Beef tongue from the black Angus…...
……..with orange-cabbage, smashed Potato dumpling and a horseradish, Dijon mustard sauce.
A classic “nose to tail” part of the beef, rarely to never, to be found on a menu card I’d. But still available, cured and cooked at the butcher shop and as “Berlin Tounge-Sausage”, what basically is a spiced blood sausage with cured beef tongue, carried by any butcher in Germany.
Since I get my Angus beef directly for the cattle farmer, it was the only opportunity to get a tongue from the black Angus. Even through you can get a fresh beef tongue via online shopping, black Angus is not to get anywhere except from a free-range cattle farm.

A really nice piece at 1.5 kg
The tongue was vacuum cured for 12 days in 5% curing salt + Spices and herbs.

Curing salt, dried juniper berries, pepper
Cut it in half to prepare one part the classic way for a 3,0hr. simmer at 90° C in 2l broth (splash of vinegar, vegetables, bay leaves, juniper berries, some pepper and 200ml dry with wine) and the other half sous vide for 5 hr. at 58° C. For sous vide I used the same broth as I wanted just the comparing result for lower temperature cooking. Sous vide was slightly better in taste but just at nose length. Curing I only did to preserve the meaty color, otherwise the meat will be just gray after cooking. Also, when cold smoking the tongue 2 x 6 hr. at 25° C.
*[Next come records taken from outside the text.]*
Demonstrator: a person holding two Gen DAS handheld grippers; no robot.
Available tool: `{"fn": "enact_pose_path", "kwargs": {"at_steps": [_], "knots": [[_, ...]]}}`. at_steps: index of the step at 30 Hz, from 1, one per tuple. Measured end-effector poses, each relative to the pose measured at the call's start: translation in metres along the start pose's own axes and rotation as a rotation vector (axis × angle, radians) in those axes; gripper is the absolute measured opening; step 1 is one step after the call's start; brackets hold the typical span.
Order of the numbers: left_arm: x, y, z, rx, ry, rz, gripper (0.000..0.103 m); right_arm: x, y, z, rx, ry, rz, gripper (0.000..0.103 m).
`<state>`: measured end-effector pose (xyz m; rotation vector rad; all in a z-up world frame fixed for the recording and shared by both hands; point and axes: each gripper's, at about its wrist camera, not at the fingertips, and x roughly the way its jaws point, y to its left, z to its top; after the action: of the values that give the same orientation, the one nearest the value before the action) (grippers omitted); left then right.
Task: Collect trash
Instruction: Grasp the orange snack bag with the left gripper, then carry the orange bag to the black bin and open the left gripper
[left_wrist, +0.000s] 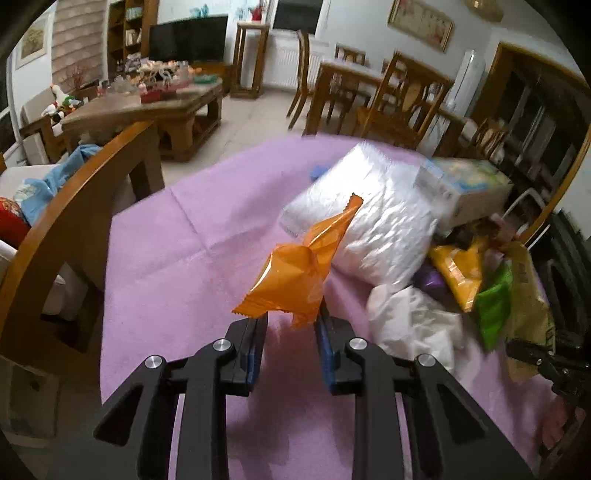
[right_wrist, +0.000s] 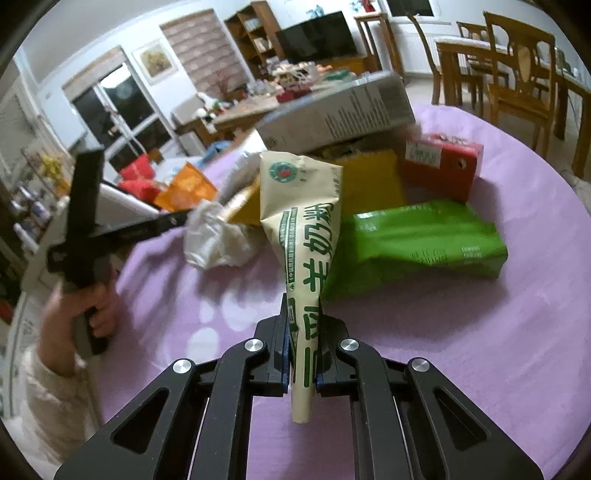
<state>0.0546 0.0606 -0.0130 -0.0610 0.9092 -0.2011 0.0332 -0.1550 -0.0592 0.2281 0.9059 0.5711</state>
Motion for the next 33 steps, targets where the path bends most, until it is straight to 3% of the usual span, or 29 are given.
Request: {"fn": "enact_pose_path", "kwargs": {"at_steps": [6, 11, 19, 25, 28, 33], "knots": [[-0.042, 0.002, -0.012, -0.062, -0.094, -0.098, 0.025, -0.033, -0.005, -0.004, 0.022, -0.046, 0.102, 0.010], [-0.071, -0.042, -0.015, -0.003, -0.116, -0.199, 0.026, -0.078, -0.028, -0.011, 0.029, -0.115, 0.081, 0.010], [-0.046, -0.180, -0.001, 0.161, -0.049, -0.413, 0.026, -0.181, -0.125, -0.044, 0.168, -0.280, -0.082, 0.010], [0.002, -0.318, 0.000, 0.317, 0.061, -0.625, 0.026, -0.266, -0.211, -0.106, 0.305, -0.395, -0.275, 0.010], [0.030, -0.380, -0.004, 0.392, 0.122, -0.695, 0.026, -0.290, -0.245, -0.134, 0.367, -0.415, -0.350, 0.010], [0.064, -0.443, -0.013, 0.468, 0.211, -0.755, 0.026, -0.310, -0.298, -0.181, 0.457, -0.410, -0.404, 0.010]]}}
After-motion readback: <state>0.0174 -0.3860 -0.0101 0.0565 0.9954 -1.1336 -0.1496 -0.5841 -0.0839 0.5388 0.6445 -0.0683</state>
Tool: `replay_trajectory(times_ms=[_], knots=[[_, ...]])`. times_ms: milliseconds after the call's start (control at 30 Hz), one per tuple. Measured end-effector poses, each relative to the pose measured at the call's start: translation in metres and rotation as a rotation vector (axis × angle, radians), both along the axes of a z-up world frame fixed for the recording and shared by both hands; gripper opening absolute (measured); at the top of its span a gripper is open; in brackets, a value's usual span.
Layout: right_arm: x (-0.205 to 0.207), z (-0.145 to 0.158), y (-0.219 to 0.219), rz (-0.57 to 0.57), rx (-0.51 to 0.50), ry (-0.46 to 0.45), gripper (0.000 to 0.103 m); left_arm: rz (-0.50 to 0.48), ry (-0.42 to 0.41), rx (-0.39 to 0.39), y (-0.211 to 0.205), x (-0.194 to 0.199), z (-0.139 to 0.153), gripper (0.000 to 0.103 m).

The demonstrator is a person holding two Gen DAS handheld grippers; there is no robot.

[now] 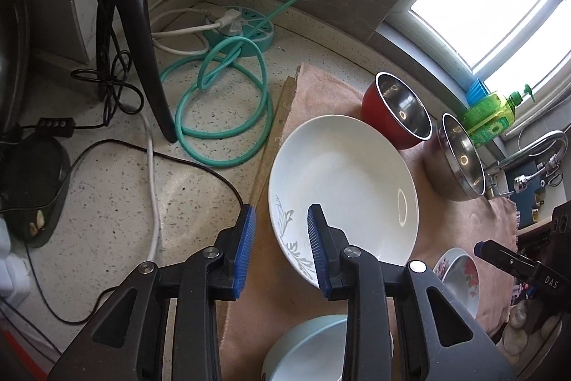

The texture properties of a tongue vary from extreme dense, but highly tender in the upper part to rather tough in the lower part. The lower part, if not separated, accounts for the extended cooking time and higher temperature in the classic cooking method. The Japanese “Gyūtan yaki“, only use the upper part to be cut in small slices and briefly grilled for 1 min on each side.
Peeling of the skin after cooking from a free-range black angus proofed to be more difficult to accomplish compared to an average beef tongue skin what usually is simply stripped of the meat.
Absolut delicious and greatly underestimated. The meat of the tongue is finely marmorize, tender, almost Wagyu like, with a distinguish flavor compared to other cuts of beef from the same breed.
The butter sautéed orange-cabbage balanced greatly with the sauce and meat, (fresh horseradish, Dijon mustard, heavy cream, and a spoon of fresh orange juice)
Very enjoyable with a glass of gray burgundy.